Keywords: Fatigue crack initiation; fracture mechanism; structure optimization; composite laminates; bonding joints; finite element method

1  Introduction

Wind energy is expected to become one of the alternative energy to replace fossil energy in the process of reducing global warming. With the expansion of blade markets in recent years, blade manufacturers adopt the method of reducing blade weight to cut down the costs. The design department introduces a better geometrical form for blades based on Glass Fiber Reinforced Plastic (GFRP) through material and structure optimization. So, standards for testing blade performance are also being added to identify the robustness of the new lightweight blade [14].
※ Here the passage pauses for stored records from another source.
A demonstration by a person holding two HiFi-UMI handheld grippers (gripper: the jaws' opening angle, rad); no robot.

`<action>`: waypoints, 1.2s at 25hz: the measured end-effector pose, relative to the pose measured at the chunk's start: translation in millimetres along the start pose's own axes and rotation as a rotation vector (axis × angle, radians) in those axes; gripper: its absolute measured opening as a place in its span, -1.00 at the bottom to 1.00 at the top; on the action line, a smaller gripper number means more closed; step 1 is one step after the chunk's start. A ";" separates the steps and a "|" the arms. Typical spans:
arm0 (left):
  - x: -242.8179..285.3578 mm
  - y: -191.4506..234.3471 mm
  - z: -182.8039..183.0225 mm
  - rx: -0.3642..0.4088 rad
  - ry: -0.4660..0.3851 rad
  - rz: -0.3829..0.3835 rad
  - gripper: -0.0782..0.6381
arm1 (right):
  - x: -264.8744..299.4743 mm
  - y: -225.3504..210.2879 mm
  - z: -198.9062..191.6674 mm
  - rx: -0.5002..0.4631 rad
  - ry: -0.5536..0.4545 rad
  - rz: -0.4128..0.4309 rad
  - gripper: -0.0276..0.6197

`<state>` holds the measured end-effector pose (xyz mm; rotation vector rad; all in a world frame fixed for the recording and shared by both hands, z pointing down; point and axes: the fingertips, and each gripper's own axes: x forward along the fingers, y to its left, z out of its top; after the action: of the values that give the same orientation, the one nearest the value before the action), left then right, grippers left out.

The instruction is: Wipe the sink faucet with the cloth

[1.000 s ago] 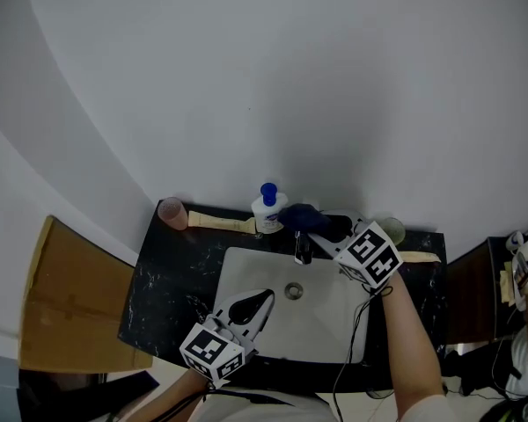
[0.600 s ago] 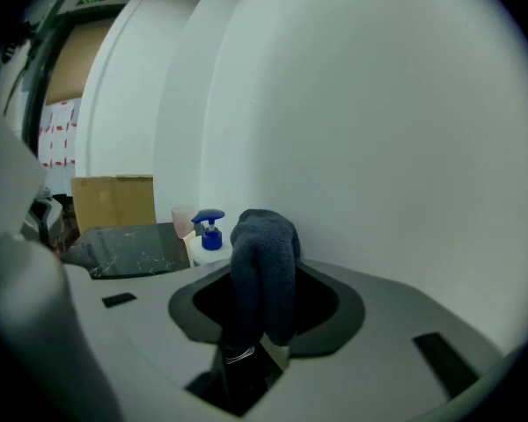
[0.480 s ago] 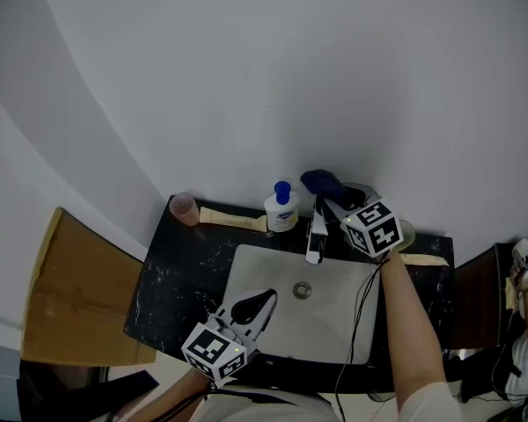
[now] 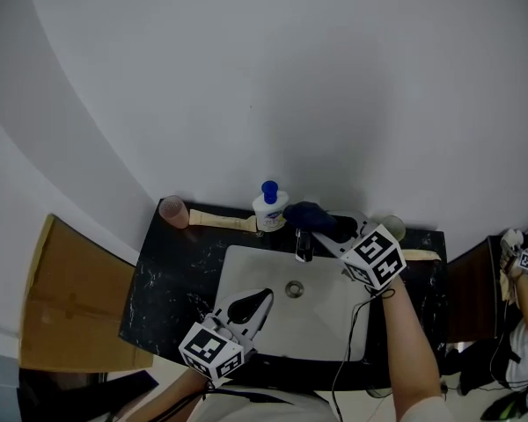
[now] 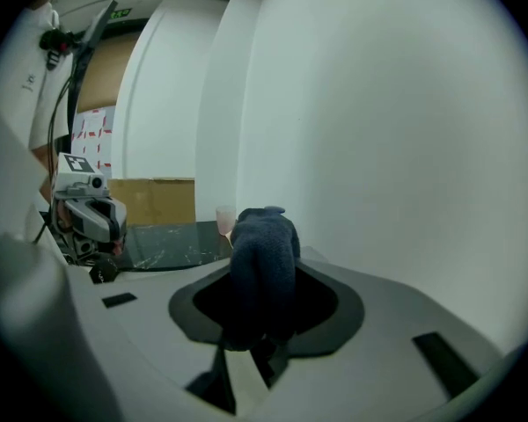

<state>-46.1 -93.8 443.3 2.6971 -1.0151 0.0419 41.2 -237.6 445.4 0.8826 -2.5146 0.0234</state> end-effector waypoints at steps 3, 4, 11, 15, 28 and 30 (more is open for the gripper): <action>-0.5 0.2 1.9 0.003 -0.005 0.006 -0.78 | 6.9 -13.2 1.1 0.014 0.005 -0.013 -0.50; -1.8 1.8 2.0 0.002 -0.005 0.011 -0.78 | 11.4 -21.3 2.5 0.016 0.009 -0.029 -0.50; -16.3 13.6 -2.4 -0.005 0.000 0.054 -0.78 | 35.5 -77.3 5.8 0.074 0.026 -0.148 -0.50; -18.8 16.2 -0.9 -0.008 -0.004 0.064 -0.78 | 36.1 -80.3 6.8 0.077 0.026 -0.171 -0.50; -5.0 -5.4 -2.4 -0.005 0.004 0.009 -0.78 | -39.0 44.7 21.7 0.047 -0.138 0.045 -0.50; -4.6 -7.0 -3.1 -0.005 0.007 0.005 -0.78 | -32.5 59.1 -1.5 0.027 -0.061 0.079 -0.50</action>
<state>-44.8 -85.1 444.2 2.6876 -1.0189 0.0496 28.9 -171.5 440.5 0.8051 -2.6103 0.0570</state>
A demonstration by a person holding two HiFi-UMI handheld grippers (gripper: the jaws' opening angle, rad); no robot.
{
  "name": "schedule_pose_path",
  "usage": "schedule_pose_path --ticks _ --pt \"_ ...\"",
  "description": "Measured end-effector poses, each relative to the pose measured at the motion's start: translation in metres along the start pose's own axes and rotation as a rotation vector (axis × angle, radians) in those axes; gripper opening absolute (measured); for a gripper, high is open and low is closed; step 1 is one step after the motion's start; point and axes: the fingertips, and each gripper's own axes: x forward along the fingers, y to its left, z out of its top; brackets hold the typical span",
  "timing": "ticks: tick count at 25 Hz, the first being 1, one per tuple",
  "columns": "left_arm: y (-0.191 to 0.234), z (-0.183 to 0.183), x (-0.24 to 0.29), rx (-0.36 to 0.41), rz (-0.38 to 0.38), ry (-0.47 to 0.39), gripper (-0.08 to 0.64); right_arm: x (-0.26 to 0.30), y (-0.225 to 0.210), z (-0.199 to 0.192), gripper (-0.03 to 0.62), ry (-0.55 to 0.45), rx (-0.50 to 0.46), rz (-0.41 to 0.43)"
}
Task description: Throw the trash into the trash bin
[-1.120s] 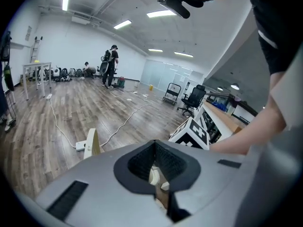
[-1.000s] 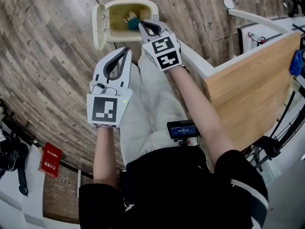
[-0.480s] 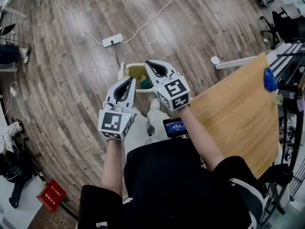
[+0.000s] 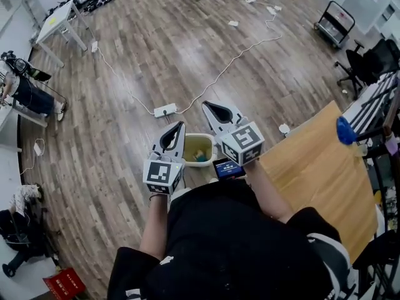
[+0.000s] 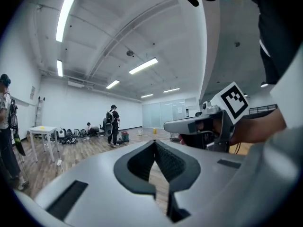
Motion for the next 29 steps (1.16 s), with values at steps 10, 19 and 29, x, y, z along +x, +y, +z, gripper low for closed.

In general, the design life of a wind turbine is 20–25 years. During its work condition, the blade is regularly subjected to a combined load, resulting in a large fatigue load or even blade failure [5]. So, accurate structural design and strength tests [611] of the blade are reasonably required in order to ensure the robust performance of the blade in its life. In recent studies, Chen [12] conducts the fatigue test of the blade through the full-scale tests method, and he reports the development rule of materials performance and fatigue life of the blade under cyclic load. Castro et al. [13] studies the stress response of Glass Fiber Fabric (GFF) with cracks under cyclic load and notes that the GFF with defects under a lower load level would not produce more cracks, but extends the existing cracks; the GFF with defects under a higher load level would produce more cracks around the existing cracks. More conclusions of the blade fatigue test are reported in the work of Greaves [14].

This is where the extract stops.